Incidentally, I'm not unsympathetic towards those men who have suffered the humiliation of such betrayal but maybe, in view of these inevitable social developments, it's time men became more discerning about their choice of partner.


----------



## wilderness (Jan 9, 2013)

Therealbrighteyes said:


> It's fine to want to earn more than your wife and stick to traditional gender roles. Women advancing in their careers takes the financial burden off of men and is the main reason lifetime alimony is a thing of the past. It goes both ways though.
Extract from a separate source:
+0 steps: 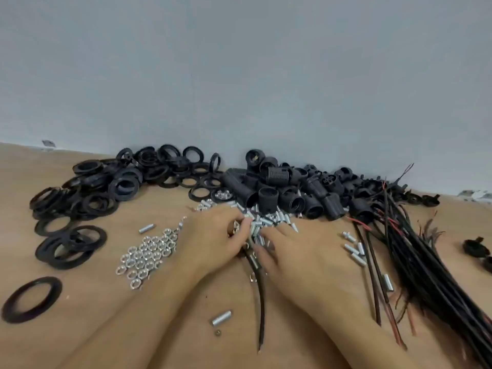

If you want to stick to traditional roles, don't complain later when you have to pay alimony for the rest of your life.


Lifetime alimony is not a thing of the past.


----------



## Chuck71 (Nov 5, 2012)

I remember 'them older folk' telling me, in the early 70s

the husband worked, mom raised the kids, maybe worked

p/t if they were in school and everyone seemed to have cash

to spend. Fast forward 40 years, both work and couples are

struggling.


----------



## BookOfJob (Jul 6, 2012)

Applejuice said:


> In fairness job, the baseline for these studies is hardly balanced is it.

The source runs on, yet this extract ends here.